Here’s the best news of all: Current owners, Clay and Brenda Cockerell, who live in the neighborhood, bought the home from the original owners to preserve it. They even have the original plans. Experts estimate that it would cost upwards of $300 to $350 per square foot to replace the home, given the solidness of the materials and structure.

“Actually, the structure is probably wood frame with brick veneer,” says architect, structural engineer and preservationist Frank Reedy.  “The extensive glazing framing is probably not structural.  Also, the brick is probably not load bearing, but it could be, given the amount on the interior.”

Softly neutral Mexican brick is artfully woven into the home, from interior foyer walls to fireplace brick. The size is perfect for empty nesters, a couple or a family of two who don’t need two stairways, don’t mind a shared bathroom.

“I grew up in a one bathroom house,” says Brenda Cockerell, who owns a winery in Calistoga, Coquerel. Dan Berger, nationally syndicated wine writer and publisher of Dan Berger’s Vintage Experience, says of their wines: “I love them all!”.

“This house is wonderful in its own way,” says Brenda. “I think it’s a work of art coming into its own, much like our Coquerel.”

Here is what else Frank Reedy says about 4316 Arcady:

 “The photos do not show how the exterior brick runs into the interior; and how the interior embraces the exterior, within the H plan front and back I believe this is the central theme of the house. In all of the communicating spaces, one is in the landscape. The landscape is not outside or surrounding the house, rather the house, while evoking enclosure, protection and warmth, is within the trees like a treehouse. The warmth and security are felt by the interior masonry, and this is technically well done in that the interior and exterior materials have not particularly weathered dramatically differently.

Robert Perry’s judicious detailing and specifications have endured quite well.
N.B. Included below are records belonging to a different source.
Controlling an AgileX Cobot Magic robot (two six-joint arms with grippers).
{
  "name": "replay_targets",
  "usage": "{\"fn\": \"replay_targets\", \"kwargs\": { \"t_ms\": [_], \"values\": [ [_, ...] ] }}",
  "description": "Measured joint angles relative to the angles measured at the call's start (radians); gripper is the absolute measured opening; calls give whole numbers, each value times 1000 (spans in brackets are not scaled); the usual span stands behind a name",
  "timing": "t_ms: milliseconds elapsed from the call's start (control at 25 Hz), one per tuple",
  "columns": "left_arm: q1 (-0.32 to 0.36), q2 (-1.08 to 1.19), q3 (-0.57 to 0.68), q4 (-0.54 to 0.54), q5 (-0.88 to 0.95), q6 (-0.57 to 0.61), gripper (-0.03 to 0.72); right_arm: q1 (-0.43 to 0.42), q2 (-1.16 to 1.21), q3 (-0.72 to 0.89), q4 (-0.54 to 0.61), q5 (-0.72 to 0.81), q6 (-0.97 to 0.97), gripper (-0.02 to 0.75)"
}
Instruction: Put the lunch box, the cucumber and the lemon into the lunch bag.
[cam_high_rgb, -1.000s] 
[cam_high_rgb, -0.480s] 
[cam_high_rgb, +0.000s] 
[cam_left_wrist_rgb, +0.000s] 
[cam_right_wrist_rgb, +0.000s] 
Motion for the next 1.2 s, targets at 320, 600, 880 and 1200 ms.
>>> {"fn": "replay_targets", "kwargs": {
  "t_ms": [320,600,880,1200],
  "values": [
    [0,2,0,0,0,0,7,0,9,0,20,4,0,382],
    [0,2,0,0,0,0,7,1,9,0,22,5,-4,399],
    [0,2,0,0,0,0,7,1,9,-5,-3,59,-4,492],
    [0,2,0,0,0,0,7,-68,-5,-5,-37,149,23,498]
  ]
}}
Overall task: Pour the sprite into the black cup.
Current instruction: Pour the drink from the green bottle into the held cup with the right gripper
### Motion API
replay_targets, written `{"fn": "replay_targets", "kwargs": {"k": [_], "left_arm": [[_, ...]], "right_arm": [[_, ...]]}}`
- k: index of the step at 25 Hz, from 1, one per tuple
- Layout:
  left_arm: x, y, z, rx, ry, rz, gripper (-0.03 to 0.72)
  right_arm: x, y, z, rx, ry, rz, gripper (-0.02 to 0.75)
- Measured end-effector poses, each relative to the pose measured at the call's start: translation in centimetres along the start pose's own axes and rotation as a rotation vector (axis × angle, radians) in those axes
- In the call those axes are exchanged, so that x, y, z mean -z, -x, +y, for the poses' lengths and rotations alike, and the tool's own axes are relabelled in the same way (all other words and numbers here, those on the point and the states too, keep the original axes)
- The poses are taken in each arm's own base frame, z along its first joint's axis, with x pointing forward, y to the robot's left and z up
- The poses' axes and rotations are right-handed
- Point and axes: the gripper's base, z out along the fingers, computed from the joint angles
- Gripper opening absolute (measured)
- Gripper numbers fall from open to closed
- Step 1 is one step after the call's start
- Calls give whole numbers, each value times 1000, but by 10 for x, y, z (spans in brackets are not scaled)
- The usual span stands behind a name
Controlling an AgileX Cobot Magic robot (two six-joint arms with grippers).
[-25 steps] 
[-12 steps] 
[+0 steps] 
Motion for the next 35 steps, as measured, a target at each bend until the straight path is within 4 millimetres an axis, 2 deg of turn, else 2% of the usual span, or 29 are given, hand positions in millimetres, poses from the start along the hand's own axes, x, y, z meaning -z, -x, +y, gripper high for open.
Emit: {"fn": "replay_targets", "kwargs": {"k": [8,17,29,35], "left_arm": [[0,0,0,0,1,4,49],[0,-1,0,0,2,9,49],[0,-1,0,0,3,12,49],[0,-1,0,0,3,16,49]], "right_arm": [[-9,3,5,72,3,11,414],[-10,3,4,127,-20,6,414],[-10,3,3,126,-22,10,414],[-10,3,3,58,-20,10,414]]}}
This is modernism without being stark and sharp; there are no acrobatics here and the architecture is subtle and understated, but profound.

Also, and rarely, this is a modern house that does not pronounce itself arms outstretched, grandiose to its neighborhood. Neither humble nor meek, it is a good neighbor and citizen. And it is a Texan, proudly independent and at the same time accepting of the eclectic.

It deserves to have been an hotel.”

It deserves a mortgage, too, and I’m sure the fine folks at Inwood Mortgage will be able to help… a bottle of  2012 Verdelho and 2012 “Terroir” Chardonnay might be nice at closing.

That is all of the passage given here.